Make sure you have installed all of the following prerequisites on your
development machine:

- `Docker <https://www.docker.com/>`__

For Testing on GPU
^^^^^^^^^^^^^^^^^^

-  `Nvidia-Docker <https://github.com/NVIDIA/nvidia-docker>`__

Recommended
^^^^^^^^^^^

-  A Python environment management tool. (e.g.
   `PyEnv <https://github.com/pyenv/pyenv>`__,
   `VirtualEnv <https://virtualenv.pypa.io/en/stable/>`__)

Building your Image
-------------------

`Amazon SageMaker <https://aws.amazon.com/documentation/sagemaker/>`__
utilizes Docker containers to run all training jobs & inference endpoints.

The Docker images are built from the Dockerfiles specified in
`docker/ <https://github.com/aws/sagemaker-tensorflow-containers/tree/master/docker>`__.

The Dockerfiles are grouped based on TensorFlow version and separated
based on Python version and processor type.
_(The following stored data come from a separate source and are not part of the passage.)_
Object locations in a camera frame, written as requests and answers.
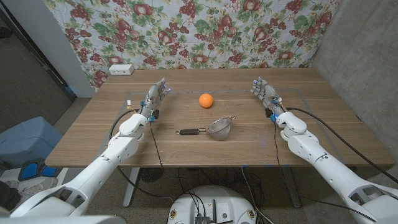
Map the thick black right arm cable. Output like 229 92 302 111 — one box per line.
285 107 398 185

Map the white robot chest edge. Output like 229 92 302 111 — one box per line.
0 214 127 224

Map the small white wire connector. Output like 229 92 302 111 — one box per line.
126 99 139 113

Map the round black fan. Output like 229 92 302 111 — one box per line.
139 167 165 183

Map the orange fruit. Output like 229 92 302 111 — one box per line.
198 93 215 109

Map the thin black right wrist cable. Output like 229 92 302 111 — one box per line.
272 120 282 169

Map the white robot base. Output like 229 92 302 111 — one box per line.
167 185 259 224

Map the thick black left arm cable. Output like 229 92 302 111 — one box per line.
108 108 175 203

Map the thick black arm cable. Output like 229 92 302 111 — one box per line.
108 108 175 203
285 107 398 185

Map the metal mesh sieve black handle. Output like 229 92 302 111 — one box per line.
175 115 236 141

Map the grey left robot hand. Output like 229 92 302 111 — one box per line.
138 77 172 123

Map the white power strip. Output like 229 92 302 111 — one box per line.
108 63 135 76

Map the white table leg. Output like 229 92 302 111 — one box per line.
123 167 141 208

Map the white sneaker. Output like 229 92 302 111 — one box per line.
12 177 58 200

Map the black bag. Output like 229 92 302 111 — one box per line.
0 180 22 212

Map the blue and black pad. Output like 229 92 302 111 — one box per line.
17 157 63 182

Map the thin black left wrist cable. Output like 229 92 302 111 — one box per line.
150 120 164 169

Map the floral fruit print backdrop cloth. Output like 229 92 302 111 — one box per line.
43 0 341 91

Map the dark grey door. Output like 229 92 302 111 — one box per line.
0 6 77 134

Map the blue-grey plastic bin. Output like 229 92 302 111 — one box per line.
0 116 64 170

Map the grey table leg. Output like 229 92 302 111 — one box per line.
281 166 302 208

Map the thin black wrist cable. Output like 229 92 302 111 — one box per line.
272 120 282 169
150 120 164 169

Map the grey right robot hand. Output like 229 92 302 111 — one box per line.
250 77 285 121

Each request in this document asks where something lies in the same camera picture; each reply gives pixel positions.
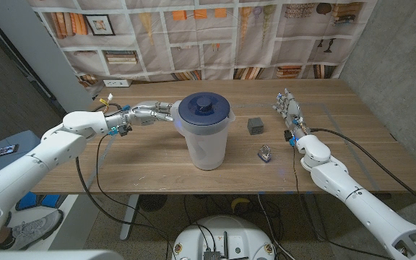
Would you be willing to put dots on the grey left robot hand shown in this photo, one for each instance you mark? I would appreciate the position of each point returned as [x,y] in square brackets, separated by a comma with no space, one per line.
[146,113]

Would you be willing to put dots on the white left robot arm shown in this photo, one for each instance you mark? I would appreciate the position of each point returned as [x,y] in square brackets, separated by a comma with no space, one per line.
[31,166]

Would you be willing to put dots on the blue black foot pad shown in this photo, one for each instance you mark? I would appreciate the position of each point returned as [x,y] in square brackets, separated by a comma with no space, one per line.
[31,201]

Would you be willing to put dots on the blue grey stool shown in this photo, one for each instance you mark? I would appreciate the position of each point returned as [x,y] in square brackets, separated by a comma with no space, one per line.
[27,139]

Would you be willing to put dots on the dark grey block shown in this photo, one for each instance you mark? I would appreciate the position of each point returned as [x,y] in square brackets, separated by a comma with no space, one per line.
[255,125]

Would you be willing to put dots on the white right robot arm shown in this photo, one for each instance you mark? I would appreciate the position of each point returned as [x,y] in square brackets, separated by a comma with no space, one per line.
[356,202]

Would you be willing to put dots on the printed bookshelf backdrop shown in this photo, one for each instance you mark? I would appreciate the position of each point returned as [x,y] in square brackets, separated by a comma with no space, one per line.
[193,54]

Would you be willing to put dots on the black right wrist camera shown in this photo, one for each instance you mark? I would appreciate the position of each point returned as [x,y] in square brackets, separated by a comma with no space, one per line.
[289,136]

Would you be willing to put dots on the grey sneaker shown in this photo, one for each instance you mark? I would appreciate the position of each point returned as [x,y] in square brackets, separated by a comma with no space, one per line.
[34,227]

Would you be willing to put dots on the white robot torso rim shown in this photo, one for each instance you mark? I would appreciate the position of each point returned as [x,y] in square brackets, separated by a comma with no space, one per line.
[49,255]

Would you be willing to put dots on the yellow curved object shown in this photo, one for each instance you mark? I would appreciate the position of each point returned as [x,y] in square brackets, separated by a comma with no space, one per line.
[239,202]

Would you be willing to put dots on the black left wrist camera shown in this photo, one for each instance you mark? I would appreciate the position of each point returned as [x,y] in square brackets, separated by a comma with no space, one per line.
[124,130]

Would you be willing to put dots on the translucent plastic pitcher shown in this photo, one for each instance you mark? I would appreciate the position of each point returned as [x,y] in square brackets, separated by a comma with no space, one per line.
[208,148]

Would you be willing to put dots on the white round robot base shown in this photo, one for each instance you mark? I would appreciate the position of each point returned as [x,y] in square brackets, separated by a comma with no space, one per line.
[226,234]

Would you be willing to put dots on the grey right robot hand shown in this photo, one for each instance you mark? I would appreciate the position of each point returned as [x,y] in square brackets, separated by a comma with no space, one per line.
[293,112]

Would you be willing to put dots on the dark blue pitcher lid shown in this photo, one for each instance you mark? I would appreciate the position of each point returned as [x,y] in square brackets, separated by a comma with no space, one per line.
[193,112]

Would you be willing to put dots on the white wall outlet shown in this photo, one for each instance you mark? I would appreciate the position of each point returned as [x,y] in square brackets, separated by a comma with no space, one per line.
[116,83]

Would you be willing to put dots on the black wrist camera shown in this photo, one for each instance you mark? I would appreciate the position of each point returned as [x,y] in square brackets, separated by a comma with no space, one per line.
[289,136]
[124,130]

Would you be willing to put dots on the metal table leg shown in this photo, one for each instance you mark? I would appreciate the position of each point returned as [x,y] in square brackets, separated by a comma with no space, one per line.
[316,220]
[128,220]

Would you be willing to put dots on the black round fan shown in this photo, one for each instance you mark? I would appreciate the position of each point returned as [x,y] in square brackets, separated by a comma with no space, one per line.
[152,203]

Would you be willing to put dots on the black smartphone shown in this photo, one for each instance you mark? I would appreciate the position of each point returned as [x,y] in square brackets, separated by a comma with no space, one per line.
[2,151]
The Dockerfiles for TensorFlow 2.0+ are available in the
`tf-2 <https://github.com/aws/sagemaker-tensorflow-container/tree/tf-2>`__ branch.

To build the images, first copy the files under
`docker/build_artifacts/ <https://github.com/aws/sagemaker-tensorflow-container/tree/tf-2/docker/build_artifacts>`__
to the folder container the Dockerfile you wish to build.

::

    # Example for building a TF 2.1 image with Python 3
    cp docker/build_artifacts/* docker/2.1.0/py3/.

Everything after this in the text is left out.